> [TASK TO COMPLETE]:
Scan the material below for "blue", then return each line that contains it.

> [PROVIDED MATERIAL]:
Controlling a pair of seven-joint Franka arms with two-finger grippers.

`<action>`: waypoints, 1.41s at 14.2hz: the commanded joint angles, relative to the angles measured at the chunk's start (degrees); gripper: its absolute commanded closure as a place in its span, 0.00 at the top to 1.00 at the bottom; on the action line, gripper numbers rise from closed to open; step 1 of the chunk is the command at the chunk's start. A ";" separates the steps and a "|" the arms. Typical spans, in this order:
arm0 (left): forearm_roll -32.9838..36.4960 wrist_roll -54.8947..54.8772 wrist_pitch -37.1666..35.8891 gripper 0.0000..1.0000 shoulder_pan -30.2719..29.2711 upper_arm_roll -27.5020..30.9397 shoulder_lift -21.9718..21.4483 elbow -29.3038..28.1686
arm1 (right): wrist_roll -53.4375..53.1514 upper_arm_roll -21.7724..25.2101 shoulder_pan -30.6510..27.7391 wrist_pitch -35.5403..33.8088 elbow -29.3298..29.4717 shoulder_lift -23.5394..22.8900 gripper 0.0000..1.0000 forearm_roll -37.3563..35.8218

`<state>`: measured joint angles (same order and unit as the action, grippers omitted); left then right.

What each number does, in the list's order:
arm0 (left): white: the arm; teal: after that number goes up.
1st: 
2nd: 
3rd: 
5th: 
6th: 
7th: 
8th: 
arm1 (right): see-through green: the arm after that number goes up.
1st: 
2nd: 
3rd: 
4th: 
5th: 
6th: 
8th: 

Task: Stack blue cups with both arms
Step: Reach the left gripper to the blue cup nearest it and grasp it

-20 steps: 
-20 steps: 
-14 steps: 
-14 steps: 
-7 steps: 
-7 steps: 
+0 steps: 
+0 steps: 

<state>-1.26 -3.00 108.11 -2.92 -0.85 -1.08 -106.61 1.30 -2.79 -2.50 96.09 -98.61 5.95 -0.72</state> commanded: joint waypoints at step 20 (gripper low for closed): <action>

> [OUTPUT]:
Task: Stack blue cups with both arms
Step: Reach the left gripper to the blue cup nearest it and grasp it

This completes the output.